The rear of the tour bus had once been a bar area, now modified for instrument storage and as a space where a person could lie down on a nest of pillows and nap - two, if they were friendly - known as the Love Shack. He noted the white rag that indicated it was in use was not in place and idly wondered which pair of steaming teenage hormones would next occupy it.

He felt a hand shove him sideways from behind as a foot tripped him. Losing his balance, he fell across the lap of Denise Danton, a voluptuous 18-going-on-25 girl with shining black hair and bedroom eyes who was known as 'Double D' for a couple of reasons; two of which, unfettered by a brassiere, were an inch from his face behind a transparent silk blouse unbuttoned almost to the navel, hard nipples poking against the thin fabric.

"Like what you see?" she purred, black eyes gleaming with amusement alloyed with lust.

"Very much. They are magnificent, bordering on spectacular. The erect nipples are particularly alluring."

"Wouldn't you like to suck them?" she asked, moving so they were almost in his mouth.

"Certainly. If the locker room rumors of your sensuality are anywhere near correct, I'm certain we'd both find it enjoyable. However, I surmise that the person blocking the light behind me is your boyfriend Mark. Were I to so much as touch them, he'd take it as an invitation to drive me into the ground like a tent peg. I am not so foolish as that. So, Mark, if you'd be good enough to help me up?"

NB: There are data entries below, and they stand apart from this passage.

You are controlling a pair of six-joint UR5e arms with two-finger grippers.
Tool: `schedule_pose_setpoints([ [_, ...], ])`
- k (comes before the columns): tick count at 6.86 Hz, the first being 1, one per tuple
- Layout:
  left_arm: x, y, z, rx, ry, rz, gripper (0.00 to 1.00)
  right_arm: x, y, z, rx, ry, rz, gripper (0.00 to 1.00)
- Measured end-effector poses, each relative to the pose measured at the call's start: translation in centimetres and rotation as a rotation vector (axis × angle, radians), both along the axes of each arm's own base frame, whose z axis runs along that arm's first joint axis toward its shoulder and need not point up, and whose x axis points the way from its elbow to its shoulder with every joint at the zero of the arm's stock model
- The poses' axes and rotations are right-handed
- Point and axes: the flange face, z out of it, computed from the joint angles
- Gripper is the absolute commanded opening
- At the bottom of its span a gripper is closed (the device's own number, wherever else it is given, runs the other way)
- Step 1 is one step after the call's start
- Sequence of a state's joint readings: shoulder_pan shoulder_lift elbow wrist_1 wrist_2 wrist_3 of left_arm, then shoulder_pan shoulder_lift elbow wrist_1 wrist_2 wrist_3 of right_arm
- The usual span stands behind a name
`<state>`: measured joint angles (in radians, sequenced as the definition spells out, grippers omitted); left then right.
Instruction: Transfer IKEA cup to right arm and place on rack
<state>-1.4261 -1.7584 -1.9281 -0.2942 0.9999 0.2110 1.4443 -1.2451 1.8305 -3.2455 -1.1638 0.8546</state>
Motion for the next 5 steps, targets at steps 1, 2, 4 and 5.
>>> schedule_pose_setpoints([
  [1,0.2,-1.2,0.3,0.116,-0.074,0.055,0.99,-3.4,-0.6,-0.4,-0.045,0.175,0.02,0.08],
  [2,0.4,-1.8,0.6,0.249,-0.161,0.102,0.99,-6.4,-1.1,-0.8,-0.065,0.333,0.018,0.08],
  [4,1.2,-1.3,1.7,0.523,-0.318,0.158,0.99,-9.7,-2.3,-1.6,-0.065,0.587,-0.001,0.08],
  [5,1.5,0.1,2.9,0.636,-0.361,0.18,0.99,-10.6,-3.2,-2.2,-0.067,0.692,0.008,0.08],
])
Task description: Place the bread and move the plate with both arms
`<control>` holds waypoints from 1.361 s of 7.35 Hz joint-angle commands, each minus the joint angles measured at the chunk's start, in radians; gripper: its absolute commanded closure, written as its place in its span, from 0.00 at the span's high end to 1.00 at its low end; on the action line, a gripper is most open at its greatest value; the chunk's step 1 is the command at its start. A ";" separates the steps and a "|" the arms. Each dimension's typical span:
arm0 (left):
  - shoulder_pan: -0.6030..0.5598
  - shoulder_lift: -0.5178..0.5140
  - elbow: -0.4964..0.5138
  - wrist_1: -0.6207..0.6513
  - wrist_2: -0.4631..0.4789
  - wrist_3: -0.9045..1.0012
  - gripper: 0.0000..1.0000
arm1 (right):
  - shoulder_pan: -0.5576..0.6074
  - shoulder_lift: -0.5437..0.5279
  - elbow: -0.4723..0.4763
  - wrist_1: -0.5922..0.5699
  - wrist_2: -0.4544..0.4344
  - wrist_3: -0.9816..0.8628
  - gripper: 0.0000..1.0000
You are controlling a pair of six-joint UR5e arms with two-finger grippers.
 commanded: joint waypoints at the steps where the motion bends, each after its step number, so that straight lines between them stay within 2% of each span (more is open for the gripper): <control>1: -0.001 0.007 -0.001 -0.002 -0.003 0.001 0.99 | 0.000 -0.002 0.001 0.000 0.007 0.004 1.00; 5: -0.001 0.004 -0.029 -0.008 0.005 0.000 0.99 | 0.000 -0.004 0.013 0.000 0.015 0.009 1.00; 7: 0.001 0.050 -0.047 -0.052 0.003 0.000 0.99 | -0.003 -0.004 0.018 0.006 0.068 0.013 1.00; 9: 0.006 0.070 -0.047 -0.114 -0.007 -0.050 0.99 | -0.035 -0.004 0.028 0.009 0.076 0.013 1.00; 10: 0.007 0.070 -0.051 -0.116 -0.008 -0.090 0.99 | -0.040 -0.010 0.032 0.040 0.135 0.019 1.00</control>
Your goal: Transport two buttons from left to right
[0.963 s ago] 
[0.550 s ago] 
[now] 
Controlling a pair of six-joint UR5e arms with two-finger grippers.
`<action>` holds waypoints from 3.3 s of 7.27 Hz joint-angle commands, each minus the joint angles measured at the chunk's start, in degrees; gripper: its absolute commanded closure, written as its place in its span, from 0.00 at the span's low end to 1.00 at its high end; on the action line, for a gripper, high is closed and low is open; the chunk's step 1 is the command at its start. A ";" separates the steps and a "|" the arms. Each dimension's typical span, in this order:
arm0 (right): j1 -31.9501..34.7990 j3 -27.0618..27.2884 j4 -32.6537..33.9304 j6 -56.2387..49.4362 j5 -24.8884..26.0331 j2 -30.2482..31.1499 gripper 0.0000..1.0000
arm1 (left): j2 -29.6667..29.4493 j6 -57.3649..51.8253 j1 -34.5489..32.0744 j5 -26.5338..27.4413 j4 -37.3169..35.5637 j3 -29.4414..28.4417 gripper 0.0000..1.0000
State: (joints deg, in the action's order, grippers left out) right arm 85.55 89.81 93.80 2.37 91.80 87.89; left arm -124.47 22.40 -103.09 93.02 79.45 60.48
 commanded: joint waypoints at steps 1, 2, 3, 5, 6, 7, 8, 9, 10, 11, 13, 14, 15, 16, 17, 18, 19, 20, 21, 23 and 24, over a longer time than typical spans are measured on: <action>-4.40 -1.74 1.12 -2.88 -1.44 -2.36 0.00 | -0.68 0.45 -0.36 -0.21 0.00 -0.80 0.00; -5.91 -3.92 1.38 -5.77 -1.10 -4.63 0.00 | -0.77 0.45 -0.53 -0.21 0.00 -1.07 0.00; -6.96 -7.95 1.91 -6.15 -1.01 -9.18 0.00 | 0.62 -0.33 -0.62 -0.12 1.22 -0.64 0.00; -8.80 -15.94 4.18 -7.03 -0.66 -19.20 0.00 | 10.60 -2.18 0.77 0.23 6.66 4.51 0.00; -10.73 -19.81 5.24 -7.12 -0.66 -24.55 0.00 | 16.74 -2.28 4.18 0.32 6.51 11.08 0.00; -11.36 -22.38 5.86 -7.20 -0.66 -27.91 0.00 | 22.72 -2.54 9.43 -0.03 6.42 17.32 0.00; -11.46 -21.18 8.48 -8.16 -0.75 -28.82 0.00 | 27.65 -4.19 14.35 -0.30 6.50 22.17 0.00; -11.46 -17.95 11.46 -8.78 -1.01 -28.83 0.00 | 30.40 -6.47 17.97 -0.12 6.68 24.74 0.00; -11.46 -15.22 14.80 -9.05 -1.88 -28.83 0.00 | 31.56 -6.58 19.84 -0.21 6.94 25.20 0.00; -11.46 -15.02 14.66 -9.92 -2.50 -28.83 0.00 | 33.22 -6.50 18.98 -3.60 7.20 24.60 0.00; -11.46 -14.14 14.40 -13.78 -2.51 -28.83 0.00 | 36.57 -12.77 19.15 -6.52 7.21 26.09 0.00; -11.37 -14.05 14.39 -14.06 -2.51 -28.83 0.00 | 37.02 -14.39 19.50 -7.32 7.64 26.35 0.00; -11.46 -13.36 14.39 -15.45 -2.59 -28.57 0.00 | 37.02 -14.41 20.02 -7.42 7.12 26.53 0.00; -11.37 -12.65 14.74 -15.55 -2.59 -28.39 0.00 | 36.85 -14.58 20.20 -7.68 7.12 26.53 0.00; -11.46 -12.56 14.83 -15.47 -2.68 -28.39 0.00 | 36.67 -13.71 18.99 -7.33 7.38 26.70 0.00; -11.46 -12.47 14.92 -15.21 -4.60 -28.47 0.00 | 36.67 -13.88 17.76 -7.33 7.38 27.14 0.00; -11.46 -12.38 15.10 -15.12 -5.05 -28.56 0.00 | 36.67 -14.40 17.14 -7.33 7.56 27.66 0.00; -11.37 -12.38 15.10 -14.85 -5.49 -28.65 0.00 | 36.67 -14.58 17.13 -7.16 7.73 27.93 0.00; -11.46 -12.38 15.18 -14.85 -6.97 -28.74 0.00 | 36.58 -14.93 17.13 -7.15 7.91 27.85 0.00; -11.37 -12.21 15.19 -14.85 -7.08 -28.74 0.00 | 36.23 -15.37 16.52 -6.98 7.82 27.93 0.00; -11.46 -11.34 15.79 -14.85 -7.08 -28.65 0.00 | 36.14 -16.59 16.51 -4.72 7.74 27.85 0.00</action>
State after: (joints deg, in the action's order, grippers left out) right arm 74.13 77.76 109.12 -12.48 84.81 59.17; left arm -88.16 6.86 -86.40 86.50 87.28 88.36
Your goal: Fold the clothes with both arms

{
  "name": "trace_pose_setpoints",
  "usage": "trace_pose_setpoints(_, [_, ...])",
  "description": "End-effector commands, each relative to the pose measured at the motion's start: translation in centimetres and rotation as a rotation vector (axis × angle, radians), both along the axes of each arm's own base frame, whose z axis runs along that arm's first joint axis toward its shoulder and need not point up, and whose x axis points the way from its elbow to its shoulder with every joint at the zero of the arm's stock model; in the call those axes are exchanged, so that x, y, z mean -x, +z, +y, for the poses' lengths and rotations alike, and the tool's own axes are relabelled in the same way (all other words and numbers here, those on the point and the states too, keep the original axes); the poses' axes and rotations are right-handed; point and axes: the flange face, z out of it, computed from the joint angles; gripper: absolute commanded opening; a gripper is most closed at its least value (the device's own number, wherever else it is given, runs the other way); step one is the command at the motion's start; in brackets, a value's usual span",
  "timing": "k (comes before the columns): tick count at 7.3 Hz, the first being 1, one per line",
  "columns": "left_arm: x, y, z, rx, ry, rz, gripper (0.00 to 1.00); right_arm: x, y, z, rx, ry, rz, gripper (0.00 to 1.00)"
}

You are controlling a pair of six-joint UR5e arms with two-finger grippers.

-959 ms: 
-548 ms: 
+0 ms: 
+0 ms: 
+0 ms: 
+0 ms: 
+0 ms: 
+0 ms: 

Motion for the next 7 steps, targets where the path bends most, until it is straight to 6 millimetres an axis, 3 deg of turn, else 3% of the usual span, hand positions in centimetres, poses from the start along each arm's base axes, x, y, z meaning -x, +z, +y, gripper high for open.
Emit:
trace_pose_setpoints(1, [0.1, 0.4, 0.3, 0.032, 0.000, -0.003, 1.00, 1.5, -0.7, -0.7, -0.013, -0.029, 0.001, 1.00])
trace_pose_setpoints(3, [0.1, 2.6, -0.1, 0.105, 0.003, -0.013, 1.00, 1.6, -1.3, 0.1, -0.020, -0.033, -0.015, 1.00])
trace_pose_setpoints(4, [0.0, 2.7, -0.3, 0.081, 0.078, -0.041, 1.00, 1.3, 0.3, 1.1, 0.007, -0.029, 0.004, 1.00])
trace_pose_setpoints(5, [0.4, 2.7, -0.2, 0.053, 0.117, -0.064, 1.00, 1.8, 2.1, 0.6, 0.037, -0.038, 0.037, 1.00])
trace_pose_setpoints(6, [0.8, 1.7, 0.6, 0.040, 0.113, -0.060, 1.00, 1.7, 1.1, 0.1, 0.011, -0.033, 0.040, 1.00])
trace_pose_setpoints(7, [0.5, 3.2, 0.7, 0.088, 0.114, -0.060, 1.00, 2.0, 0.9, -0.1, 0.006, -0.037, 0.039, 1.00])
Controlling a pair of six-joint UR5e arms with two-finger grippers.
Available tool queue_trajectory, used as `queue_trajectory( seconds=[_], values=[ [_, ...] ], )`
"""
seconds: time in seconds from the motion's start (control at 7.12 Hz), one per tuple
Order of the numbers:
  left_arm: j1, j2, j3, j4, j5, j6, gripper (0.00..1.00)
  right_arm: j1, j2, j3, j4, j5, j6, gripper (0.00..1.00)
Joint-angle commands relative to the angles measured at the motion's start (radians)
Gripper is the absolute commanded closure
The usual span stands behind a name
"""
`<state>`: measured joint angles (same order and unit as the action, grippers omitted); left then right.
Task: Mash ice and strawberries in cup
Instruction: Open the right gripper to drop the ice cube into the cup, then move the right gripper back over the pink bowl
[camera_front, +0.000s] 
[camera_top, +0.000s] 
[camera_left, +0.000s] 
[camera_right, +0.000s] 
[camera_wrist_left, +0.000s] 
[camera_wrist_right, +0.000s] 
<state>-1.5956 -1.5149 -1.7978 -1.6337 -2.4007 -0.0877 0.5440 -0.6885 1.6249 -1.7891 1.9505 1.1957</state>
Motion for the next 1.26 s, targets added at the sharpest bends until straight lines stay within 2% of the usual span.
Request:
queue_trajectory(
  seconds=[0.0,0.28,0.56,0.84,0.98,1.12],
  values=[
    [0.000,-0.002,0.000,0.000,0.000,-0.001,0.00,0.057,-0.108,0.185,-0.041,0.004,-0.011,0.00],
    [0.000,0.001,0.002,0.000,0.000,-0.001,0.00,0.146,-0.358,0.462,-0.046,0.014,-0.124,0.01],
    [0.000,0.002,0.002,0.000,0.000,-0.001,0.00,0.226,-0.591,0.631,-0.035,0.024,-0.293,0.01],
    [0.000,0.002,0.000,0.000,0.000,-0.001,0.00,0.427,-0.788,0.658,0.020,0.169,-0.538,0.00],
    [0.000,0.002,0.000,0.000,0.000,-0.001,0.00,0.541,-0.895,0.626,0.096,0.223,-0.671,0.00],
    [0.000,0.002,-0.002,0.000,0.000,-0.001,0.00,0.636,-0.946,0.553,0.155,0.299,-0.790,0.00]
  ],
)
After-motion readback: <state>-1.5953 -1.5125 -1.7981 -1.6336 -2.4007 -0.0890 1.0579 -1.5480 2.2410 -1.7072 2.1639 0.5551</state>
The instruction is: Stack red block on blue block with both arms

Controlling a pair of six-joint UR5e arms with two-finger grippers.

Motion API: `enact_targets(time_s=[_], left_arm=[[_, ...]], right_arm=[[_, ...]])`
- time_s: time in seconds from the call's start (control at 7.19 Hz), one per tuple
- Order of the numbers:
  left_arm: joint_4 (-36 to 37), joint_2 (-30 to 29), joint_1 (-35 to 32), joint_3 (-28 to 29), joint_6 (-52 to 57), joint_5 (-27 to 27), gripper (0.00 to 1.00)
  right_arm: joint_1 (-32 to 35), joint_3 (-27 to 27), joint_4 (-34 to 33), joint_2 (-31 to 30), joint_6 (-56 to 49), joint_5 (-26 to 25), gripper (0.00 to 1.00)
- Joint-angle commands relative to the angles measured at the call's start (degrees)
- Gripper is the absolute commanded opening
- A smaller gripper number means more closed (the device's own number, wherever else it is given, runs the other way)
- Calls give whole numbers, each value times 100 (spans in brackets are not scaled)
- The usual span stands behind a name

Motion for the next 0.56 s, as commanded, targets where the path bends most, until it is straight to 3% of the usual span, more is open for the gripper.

The kids in the nearby seats laughed as Mark, who when he wasn't playing the tuba wrestled in the light-heavyweight division, plucked Robert out of his awkward position and set him on his feet. He brushed imaginary lint off Robert's green school blazer.

"Smart decision, Mr. Spock."

"Under the circumstances, it was the logical decision to make. However, I suggest that as at the moment the Love Shack is available, you and Denise should repair to it. Certain olfactory indicators are utterly reliable in the human female. Right now she really is horny. Now, if you will excuse me?" Seeing Mark's jaw drop and Double D's eyes widen with surprise, Robert stepped into the rest room. Mark shook his head and grabbed the door handle, holding it shut.

"How long will you need?" he whispered to Neil Taylor.

Neil held up a thumb drive. "A couple of minutes ought to do it, provided he didn't lock the keyboard." He walked forward to Robert's seat and sat down. Plugging the thumb drive into the laptop, he got onto the desktop and set to work uploading its contents and typing in a change to the startup procedure.

Inside the rest room, Robert washed his hands and looked at himself in the mirror. He was pleased to see his face was its usual color, even after a setup plainly meant to embarrass him. He combed his hair to conceal his pointed ears, visible legacy of a childhood accident, and spent two minutes performing a yoga breathing exercise to insure his blood pressure and emotions remained low. Then he tried to open the door. Nothing happened. He pushed against it and felt the resistance he knew from past experience meant someone was leaning on it. Pressing against the opaque tinted window, he brought up a leg and tried to snap-kick it open. It popped for a second, showing a sliver of daylight, and slammed shut again.

"Very funny, assholes," he thought. He repeated the kick for the same results. Outside, Neil was sliding back into his seat, smiling in anticipation. Mark stepped away from the door. The third kick slammed it open, bouncing it off the wall, just missing Mark.

"Lock stick again?" he asked in mock sympathy. Butter wouldn't have melted in his mouth.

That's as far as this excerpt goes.